Donald Whiteside

Personal information
- Born: April 25, 1969 (age 56) Chicago, Illinois, U.S.
- Listed height: 5 ft 10 in (1.78 m)
- Listed weight: 160 lb (73 kg)

Career information
- High school: Leo (Chicago, Illinois)
- College: Northern Illinois (1987–1991)
- NBA draft: 1991: undrafted
- Playing career: 1992–2001
- Position: Point guard
- Number: 12, 20

Career history
- 1992: Goldfields Giants
- 1992: Hobart Devils
- 1992–1993: Rockford Lightning
- 1993: Hobart Devils
- 1993–1994: Caracas Panthers
- 1994–1995: Rīgas Laiks
- 1996–1997: Toronto Raptors
- 1997: Atlanta Hawks
- 1997–1998: BK Opava
- 1998–1999: Cáceres CB
- 1999: Rockford Lightning
- 2000–2001: Chicago Skyliners
- Stats at NBA.com
- Stats at Basketball Reference

= Donald Whiteside =

American basketball player

Donald Whiteside (born April 25, 1969) is an American former professional basketball player. Listed as a 5'10", 160 lb point guard, he played college basketball for Northern Illinois University.
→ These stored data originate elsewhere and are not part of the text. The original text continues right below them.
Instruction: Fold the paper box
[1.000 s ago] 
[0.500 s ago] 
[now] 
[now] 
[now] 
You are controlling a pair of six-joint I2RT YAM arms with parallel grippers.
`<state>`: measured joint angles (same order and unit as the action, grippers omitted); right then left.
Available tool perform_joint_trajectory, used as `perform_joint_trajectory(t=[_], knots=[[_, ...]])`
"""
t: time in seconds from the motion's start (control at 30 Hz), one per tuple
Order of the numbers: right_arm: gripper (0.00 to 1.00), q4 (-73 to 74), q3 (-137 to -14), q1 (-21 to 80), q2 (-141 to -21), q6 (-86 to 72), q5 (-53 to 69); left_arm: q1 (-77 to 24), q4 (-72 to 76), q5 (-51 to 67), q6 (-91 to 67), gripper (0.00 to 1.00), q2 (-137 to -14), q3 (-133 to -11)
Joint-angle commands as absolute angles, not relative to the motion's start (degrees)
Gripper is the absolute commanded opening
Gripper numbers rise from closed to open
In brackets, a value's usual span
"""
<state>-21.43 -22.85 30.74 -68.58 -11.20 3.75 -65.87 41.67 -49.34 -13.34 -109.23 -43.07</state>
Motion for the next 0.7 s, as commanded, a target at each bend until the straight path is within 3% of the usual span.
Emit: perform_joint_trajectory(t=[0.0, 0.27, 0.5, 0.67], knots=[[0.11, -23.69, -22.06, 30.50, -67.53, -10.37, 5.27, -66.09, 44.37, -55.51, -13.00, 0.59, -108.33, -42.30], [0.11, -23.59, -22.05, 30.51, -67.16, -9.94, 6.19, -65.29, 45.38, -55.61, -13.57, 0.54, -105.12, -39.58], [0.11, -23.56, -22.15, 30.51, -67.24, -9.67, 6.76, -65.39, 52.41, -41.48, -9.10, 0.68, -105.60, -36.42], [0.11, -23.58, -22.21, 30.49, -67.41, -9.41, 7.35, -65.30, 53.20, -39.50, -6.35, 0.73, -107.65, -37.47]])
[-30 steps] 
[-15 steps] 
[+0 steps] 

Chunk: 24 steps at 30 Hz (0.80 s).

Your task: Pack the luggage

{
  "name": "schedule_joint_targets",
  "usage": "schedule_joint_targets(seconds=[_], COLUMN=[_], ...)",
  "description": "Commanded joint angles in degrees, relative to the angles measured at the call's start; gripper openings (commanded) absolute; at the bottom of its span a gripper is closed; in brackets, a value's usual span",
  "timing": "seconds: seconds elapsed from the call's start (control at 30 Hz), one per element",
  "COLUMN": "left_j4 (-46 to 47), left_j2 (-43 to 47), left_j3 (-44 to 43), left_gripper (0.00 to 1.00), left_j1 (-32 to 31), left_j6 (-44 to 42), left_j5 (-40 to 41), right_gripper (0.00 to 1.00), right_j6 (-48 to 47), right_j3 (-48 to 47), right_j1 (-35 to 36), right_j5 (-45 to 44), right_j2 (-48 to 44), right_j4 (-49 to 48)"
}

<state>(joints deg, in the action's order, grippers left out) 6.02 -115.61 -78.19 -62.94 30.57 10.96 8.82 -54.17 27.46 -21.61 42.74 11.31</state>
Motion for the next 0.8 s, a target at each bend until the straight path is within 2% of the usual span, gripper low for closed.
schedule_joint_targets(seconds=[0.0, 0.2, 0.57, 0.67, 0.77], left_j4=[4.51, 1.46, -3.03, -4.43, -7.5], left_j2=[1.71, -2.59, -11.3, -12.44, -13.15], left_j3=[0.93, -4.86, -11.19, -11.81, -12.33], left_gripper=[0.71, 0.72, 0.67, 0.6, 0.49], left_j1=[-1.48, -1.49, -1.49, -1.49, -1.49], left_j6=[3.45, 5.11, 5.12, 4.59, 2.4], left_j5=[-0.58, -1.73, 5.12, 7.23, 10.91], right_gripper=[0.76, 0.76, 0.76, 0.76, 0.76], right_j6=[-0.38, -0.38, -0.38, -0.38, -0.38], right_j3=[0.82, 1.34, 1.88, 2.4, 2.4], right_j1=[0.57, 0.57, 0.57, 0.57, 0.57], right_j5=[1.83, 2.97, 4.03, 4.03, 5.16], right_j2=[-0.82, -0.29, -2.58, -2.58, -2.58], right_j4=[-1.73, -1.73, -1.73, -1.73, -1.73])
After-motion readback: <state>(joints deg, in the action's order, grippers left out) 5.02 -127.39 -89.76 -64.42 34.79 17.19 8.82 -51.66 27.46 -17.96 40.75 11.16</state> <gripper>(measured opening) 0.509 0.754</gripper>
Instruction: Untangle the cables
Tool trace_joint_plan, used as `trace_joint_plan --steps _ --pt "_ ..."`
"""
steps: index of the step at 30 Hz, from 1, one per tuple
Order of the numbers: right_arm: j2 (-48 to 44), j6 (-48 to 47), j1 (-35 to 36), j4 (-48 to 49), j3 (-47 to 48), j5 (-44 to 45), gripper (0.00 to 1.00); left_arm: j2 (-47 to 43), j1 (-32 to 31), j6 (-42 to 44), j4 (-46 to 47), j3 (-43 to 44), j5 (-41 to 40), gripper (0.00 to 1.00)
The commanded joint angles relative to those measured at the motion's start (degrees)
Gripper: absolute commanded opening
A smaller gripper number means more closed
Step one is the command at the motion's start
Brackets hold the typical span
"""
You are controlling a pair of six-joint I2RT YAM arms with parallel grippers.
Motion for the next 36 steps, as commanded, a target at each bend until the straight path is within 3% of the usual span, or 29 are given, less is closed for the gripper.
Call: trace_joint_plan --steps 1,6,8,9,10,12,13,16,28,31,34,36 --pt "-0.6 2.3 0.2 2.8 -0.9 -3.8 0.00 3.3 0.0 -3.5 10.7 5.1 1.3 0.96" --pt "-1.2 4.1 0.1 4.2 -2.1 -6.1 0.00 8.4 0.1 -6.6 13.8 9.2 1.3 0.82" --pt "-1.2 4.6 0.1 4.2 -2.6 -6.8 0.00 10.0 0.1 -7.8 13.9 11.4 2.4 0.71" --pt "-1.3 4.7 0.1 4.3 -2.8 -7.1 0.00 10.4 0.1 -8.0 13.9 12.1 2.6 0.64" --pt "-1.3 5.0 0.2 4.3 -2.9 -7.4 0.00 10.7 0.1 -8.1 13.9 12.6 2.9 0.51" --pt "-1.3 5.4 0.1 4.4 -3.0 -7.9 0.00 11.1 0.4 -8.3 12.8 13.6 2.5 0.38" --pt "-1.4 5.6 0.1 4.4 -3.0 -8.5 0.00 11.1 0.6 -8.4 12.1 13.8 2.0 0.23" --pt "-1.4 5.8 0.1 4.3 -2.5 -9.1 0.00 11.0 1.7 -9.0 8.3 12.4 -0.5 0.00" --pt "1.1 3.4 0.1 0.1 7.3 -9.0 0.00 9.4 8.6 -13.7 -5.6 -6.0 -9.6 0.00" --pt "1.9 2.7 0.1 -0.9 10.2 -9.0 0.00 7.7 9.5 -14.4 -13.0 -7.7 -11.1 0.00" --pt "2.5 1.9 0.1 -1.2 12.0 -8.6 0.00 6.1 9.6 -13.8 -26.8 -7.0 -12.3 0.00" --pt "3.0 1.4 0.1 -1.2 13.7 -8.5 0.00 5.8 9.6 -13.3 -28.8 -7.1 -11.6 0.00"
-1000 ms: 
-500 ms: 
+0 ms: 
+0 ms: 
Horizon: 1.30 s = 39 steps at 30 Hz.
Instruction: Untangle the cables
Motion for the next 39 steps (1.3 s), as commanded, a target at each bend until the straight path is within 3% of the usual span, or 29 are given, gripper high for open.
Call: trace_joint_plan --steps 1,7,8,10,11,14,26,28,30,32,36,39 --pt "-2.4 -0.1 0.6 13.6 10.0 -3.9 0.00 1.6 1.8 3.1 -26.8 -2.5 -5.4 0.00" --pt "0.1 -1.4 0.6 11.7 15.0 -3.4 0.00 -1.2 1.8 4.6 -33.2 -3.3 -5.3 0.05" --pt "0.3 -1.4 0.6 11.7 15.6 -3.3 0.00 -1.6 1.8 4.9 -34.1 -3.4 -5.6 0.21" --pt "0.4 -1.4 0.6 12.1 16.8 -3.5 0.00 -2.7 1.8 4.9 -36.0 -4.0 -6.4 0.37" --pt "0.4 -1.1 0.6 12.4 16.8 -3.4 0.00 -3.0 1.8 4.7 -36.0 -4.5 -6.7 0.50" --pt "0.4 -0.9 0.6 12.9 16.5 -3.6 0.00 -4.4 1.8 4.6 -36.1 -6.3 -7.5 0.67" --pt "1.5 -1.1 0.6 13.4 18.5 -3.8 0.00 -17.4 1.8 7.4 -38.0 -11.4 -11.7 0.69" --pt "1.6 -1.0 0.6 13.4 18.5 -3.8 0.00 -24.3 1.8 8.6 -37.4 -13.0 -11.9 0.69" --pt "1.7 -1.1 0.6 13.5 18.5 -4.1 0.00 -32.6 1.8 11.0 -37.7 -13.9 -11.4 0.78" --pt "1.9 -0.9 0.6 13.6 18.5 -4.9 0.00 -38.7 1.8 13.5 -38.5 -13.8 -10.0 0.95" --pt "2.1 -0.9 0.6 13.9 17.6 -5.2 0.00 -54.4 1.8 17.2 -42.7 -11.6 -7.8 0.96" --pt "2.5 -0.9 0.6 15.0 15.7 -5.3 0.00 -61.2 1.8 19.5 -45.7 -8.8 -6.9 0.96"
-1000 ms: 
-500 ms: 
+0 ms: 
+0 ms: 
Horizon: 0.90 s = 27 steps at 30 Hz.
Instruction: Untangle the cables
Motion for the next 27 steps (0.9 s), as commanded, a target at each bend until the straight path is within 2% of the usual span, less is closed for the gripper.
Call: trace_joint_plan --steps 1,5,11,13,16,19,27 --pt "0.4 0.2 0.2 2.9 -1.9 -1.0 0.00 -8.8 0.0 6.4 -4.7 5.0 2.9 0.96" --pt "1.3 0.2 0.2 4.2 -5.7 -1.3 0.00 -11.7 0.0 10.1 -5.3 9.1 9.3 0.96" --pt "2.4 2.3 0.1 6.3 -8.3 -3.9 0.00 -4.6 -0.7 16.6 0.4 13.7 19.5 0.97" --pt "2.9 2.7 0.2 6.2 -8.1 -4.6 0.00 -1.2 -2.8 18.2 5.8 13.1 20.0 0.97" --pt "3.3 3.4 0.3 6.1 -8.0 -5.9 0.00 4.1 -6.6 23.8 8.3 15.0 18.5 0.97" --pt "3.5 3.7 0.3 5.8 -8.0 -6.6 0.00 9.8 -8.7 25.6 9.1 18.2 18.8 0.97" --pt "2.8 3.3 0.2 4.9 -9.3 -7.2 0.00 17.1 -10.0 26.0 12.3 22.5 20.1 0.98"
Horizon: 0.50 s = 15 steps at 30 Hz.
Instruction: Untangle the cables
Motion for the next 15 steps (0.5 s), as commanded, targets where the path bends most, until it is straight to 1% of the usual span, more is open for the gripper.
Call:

In 1992, Whiteside had a brief stint with the Goldfields Giants, before going on to play two seasons in the NBL for the Hobart Devils in 1992 and 1993. Between 1996 and 1997, he played in the NBA for the Toronto Raptors and Atlanta Hawks. He also had stints in Latvia (for Rīgas Laiks), Czech Republic and Spain, as well as in the Continental Basketball Association and the American Basketball Association.